In this systematic review, the authors apply inclusion and exclusion criteria to effectively screen 1012 abstracts identified in the field of HRQoL in breast reconstruction between 1978 and 2009. Each study was evaluated with respect to its design and statistical methodology. Each was reviewed with a recommended standard checklist of methodological requirements as described by Efficace et al (J Clin Oncol. 2003;21:3502–3511).

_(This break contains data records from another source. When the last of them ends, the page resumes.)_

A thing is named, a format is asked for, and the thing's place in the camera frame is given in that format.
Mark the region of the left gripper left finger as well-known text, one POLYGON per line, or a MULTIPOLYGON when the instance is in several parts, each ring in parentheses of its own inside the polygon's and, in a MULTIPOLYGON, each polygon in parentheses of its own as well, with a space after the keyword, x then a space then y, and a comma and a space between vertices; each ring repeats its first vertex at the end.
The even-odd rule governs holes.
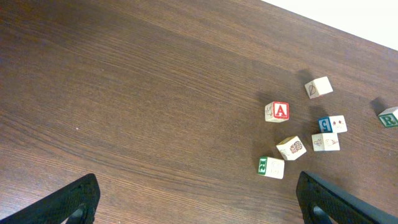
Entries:
POLYGON ((87 174, 43 199, 1 220, 13 223, 92 224, 100 200, 94 174, 87 174))

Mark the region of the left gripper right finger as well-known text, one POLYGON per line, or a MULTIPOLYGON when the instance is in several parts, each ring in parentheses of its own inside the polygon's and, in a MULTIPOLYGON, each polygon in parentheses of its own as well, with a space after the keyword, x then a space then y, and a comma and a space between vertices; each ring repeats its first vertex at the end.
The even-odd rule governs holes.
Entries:
POLYGON ((299 175, 296 196, 305 224, 317 223, 397 223, 388 214, 349 194, 311 172, 299 175))

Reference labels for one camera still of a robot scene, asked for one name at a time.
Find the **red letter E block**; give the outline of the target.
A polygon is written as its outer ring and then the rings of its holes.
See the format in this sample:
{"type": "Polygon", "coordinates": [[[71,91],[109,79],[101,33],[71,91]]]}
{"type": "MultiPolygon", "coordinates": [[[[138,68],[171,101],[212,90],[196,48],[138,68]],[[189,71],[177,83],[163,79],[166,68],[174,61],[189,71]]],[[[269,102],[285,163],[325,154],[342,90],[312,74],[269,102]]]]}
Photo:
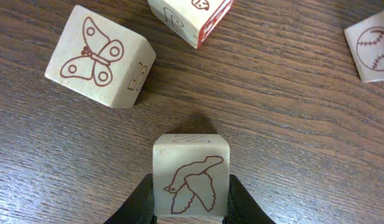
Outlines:
{"type": "Polygon", "coordinates": [[[152,13],[198,49],[230,10],[233,0],[148,0],[152,13]]]}

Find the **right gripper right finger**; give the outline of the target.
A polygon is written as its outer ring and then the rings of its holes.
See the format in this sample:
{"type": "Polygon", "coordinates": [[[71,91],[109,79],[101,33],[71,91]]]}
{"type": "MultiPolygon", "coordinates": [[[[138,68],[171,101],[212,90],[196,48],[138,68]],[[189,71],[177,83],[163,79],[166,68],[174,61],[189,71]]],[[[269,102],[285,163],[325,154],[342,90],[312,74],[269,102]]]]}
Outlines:
{"type": "Polygon", "coordinates": [[[223,224],[276,224],[233,174],[230,174],[227,206],[223,224]]]}

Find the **wooden block yellow O side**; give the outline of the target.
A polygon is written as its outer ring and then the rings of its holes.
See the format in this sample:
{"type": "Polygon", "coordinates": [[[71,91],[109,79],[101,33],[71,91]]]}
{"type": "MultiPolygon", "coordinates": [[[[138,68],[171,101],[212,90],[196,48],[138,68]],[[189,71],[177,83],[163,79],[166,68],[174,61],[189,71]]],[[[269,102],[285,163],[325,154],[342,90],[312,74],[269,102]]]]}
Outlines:
{"type": "Polygon", "coordinates": [[[155,59],[145,37],[76,5],[45,77],[111,108],[131,108],[155,59]]]}

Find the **wooden block green side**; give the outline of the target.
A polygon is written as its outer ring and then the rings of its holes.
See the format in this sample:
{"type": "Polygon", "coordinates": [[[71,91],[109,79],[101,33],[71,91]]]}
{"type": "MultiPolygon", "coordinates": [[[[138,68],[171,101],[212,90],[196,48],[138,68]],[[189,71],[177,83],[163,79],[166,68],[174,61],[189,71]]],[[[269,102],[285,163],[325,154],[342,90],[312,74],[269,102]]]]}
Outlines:
{"type": "Polygon", "coordinates": [[[163,134],[152,148],[154,213],[224,217],[230,146],[219,134],[163,134]]]}

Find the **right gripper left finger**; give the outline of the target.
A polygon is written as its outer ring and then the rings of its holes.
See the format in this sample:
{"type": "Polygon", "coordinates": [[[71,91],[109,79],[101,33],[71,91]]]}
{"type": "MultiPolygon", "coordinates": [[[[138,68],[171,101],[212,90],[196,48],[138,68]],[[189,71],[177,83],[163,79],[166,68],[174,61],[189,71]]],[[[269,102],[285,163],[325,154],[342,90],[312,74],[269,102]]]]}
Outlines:
{"type": "Polygon", "coordinates": [[[131,195],[104,224],[156,224],[152,174],[146,174],[131,195]]]}

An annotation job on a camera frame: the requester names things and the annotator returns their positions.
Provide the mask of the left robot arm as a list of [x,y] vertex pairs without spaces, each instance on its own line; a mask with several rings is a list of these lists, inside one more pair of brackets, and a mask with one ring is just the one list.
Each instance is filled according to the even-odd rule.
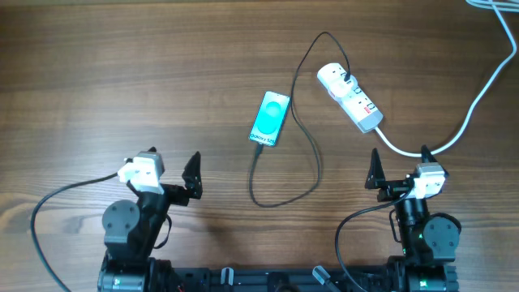
[[201,154],[196,152],[182,173],[184,186],[165,184],[162,156],[152,147],[126,159],[117,172],[137,201],[112,203],[102,216],[105,229],[105,257],[97,280],[97,289],[110,291],[184,291],[183,280],[168,260],[151,257],[167,241],[157,242],[161,227],[172,223],[168,215],[172,205],[186,206],[203,194]]

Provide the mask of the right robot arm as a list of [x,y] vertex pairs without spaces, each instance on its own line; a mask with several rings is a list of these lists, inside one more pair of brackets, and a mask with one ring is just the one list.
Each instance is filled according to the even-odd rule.
[[399,231],[393,238],[403,252],[388,258],[390,290],[458,291],[457,271],[451,263],[456,259],[461,223],[447,213],[431,214],[427,207],[427,200],[442,192],[448,171],[425,146],[421,160],[404,179],[389,181],[378,151],[371,152],[365,188],[378,190],[377,200],[394,207],[390,213],[397,224],[391,227]]

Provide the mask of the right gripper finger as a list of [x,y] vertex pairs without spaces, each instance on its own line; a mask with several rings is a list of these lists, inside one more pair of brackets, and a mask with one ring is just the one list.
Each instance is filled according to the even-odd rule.
[[364,187],[366,189],[381,189],[385,187],[385,175],[377,148],[371,152],[370,169]]
[[419,175],[443,175],[448,177],[448,171],[435,159],[426,145],[421,147],[421,160],[419,164]]

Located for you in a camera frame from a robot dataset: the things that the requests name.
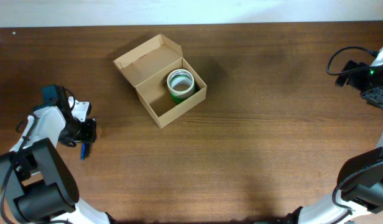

A total of 34 papers that included HRQL outcomes in breast reconstruction were identified and reviewed in detail. The majority of studies were retrospective in nature with significant inherent limitations. Specifically, they were compromised by potentially biased patient recall. Most of these studies lacked both an a priori outcome of interest and statistical rigor jeopardizing estimations of potential effect size. In addition, more than 90% of the studies failed to report or describe missing data. Thirteen studies provided level I (n = 2) and II (n = 11) evidence. While these studies benefited from more robust design, the majority used generic instruments such as 36-item short form (SF-36), which may not be sufficiently sensitive to measure changes consequent to breast reconstruction (ie, effect on body image or psychosocial well-being). Furthermore, these studies were generally underpowered to detect meaningful clinical difference or to permit subgroup analyses. Further limitations included reliance on single center design that may negatively impact generalizability and deficiencies in reporting the number and types of surgical complications, which potentially has an effect on HRQoL outcomes.
This systematic review reveals tendency for sound scientific methodology in HRQoL to be undermined by poorly designed and underpowered studies. In the current healthcare environment, patients and providers increasingly seek meaningful data to guide clinical decisions; policy makers are similarly in need of a rigorous patient-centered, comparative effectiveness data to inform national level decision-making. In light of this and the limitations of the existing published data, there is a pressing need for further Level I and II evidence in the form of randomized controlled trials as well as well-designed, multicenter prospective longitudinal studies in breast reconstruction. Such studies should incorporate sensitive and condition–specific patient-report outcome measures, provide adequate sample sizes, and respect established guidelines for rigorous HRQoL methodology.